RECORDED INFORMATION below:
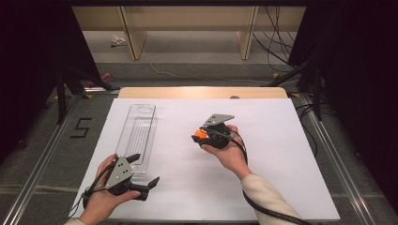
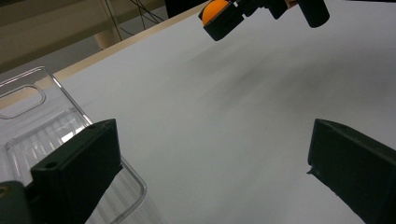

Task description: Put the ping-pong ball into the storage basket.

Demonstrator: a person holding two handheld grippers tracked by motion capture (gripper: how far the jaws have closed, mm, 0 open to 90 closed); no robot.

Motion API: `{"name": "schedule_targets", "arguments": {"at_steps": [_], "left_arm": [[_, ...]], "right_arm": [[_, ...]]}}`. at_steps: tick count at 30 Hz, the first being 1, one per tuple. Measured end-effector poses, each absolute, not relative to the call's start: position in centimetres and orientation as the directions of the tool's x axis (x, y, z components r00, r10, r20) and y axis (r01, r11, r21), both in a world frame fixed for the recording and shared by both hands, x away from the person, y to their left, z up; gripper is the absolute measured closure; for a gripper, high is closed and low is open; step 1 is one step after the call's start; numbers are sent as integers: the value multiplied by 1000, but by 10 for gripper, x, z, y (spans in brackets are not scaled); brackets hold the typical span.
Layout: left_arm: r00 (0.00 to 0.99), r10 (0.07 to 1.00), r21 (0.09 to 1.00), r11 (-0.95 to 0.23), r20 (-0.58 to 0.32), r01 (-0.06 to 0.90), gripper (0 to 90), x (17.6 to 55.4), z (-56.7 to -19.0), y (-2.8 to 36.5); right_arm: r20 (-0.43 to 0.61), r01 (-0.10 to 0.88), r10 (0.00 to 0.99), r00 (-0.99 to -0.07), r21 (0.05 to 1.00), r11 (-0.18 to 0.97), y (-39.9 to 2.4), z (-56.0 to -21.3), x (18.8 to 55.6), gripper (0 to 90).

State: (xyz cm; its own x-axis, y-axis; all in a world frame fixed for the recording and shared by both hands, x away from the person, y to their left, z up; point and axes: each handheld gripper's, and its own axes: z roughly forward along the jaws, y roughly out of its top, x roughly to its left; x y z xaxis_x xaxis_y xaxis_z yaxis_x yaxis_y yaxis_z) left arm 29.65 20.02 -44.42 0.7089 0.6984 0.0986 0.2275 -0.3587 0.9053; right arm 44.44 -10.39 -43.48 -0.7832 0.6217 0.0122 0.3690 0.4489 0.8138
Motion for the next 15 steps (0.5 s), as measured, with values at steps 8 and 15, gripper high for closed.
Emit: {"name": "schedule_targets", "arguments": {"at_steps": [8, 15], "left_arm": [[709, 698, 905, -359, 99, 227, 22, 296, -444, 200], [709, 699, 906, -356, 95, 229, 22, 296, -444, 200]], "right_arm": [[10, 363, 618, -786, 816, 449, -102, -433, 444, 514], [11, 361, 613, -790, 816, 451, -98, -432, 443, 514]]}}
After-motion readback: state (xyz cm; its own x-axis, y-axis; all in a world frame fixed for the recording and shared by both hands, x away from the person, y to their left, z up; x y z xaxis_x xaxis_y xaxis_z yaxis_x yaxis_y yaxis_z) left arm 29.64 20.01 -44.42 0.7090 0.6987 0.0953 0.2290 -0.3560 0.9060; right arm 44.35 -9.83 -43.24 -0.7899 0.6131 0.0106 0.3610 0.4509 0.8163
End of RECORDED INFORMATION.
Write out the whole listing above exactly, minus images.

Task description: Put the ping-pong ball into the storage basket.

Demonstrator: a person holding two handheld grippers tracked by motion capture (gripper: how far the jaws have closed, mm, 0 open to 90 closed); no robot.

Motion API: `{"name": "schedule_targets", "arguments": {"at_steps": [_], "left_arm": [[_, ...]], "right_arm": [[_, ...]]}}`. at_steps: tick count at 30 Hz, the first being 1, one per tuple. Measured end-effector poses, each absolute, not relative to the call's start: position in centimetres and orientation as the directions of the tool's x axis (x, y, z components r00, r10, r20) and y axis (r01, r11, r21), both in a world frame fixed for the recording and shared by both hands, x away from the person, y to their left, z up; gripper is the absolute measured closure; for a gripper, high is closed and low is open; step 1 is one step after the call's start; numbers are sent as integers: the value multiplied by 1000, but by 10 for gripper, x, z, y (spans in brackets are not scaled); brackets hold the typical span.
Layout: left_arm: r00 (0.00 to 0.99), r10 (0.07 to 1.00), r21 (0.09 to 1.00), r11 (-0.95 to 0.23), r20 (-0.58 to 0.32), r01 (-0.06 to 0.90), gripper (0 to 90), x (17.6 to 55.4), z (-56.7 to -19.0), y (-2.8 to 36.5); right_arm: r20 (-0.43 to 0.61), r01 (-0.10 to 0.88), r10 (0.00 to 0.99), r00 (-0.99 to -0.07), r21 (0.05 to 1.00), r11 (-0.18 to 0.97), y (-39.9 to 2.4), z (-56.0 to -21.3), x (18.8 to 55.6), gripper (0 to 90).

State: (xyz cm; its own x-axis, y-axis; all in a world frame fixed for the recording and shared by both hands, x away from the person, y to their left, z up; point and axes: each handheld gripper's, and its own axes: z roughly forward along the jaws, y roughly out of its top, x roughly to its left; x y z xaxis_x xaxis_y xaxis_z yaxis_x yaxis_y yaxis_z) left arm 29.65 20.02 -44.42 0.7089 0.6984 0.0986 0.2275 -0.3587 0.9053; right arm 44.44 -10.39 -43.48 -0.7832 0.6217 0.0122 0.3690 0.4489 0.8138
Motion for the next 15 steps (0.5 s), as measured, with values at steps 8 and 15, gripper high for closed.
Emit: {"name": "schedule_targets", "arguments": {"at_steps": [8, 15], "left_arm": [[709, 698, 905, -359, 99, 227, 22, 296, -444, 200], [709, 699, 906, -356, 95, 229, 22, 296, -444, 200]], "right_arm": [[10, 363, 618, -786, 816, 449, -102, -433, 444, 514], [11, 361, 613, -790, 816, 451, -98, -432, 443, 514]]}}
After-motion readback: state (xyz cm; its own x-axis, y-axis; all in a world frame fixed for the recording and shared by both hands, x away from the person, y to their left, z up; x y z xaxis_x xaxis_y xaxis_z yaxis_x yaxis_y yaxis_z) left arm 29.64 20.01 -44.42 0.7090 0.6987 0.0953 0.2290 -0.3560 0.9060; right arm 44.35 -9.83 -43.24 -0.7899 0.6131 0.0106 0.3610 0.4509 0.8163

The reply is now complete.